Source material START
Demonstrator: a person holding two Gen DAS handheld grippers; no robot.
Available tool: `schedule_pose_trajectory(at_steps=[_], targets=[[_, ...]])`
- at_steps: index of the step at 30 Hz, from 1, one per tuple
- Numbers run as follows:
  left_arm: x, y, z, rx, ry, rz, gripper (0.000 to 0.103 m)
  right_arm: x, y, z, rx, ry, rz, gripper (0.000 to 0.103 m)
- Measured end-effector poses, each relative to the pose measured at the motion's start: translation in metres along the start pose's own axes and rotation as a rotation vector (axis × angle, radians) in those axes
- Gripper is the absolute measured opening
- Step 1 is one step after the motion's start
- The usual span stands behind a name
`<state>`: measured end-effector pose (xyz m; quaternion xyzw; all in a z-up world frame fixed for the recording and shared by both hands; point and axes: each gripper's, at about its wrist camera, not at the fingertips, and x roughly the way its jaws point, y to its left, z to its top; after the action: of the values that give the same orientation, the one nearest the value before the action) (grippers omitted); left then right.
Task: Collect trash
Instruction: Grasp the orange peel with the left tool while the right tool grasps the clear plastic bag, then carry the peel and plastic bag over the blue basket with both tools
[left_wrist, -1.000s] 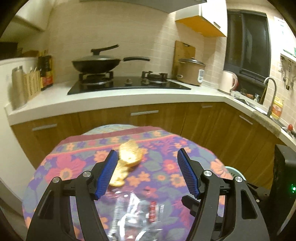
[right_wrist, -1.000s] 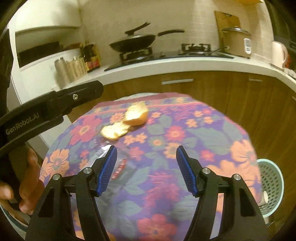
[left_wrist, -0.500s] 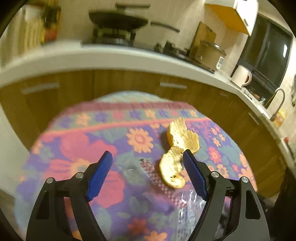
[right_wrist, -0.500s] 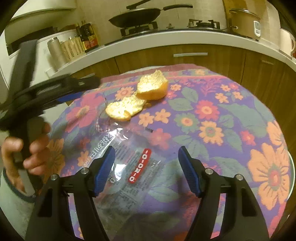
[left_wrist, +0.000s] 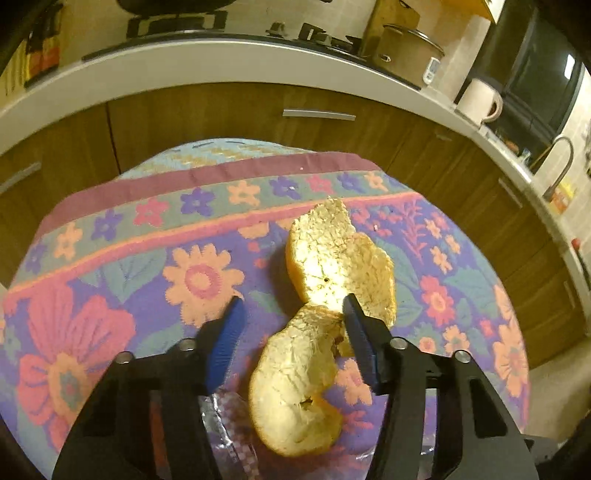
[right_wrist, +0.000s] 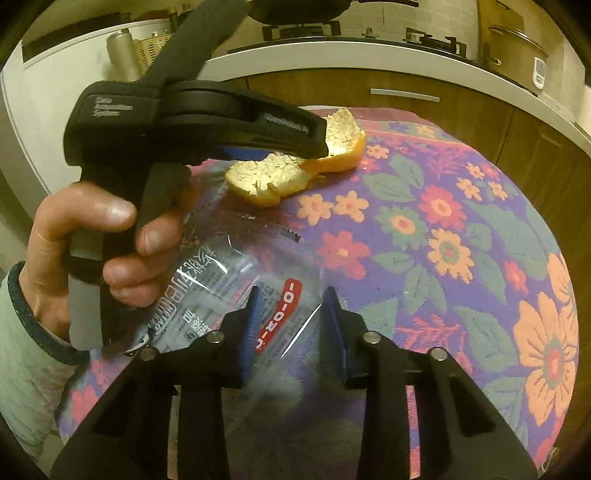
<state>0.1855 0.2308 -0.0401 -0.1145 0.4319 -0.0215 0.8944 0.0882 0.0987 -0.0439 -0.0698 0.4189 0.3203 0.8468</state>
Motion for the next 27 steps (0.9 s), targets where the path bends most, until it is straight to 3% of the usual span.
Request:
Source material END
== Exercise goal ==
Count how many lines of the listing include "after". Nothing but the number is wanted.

== Result ==
2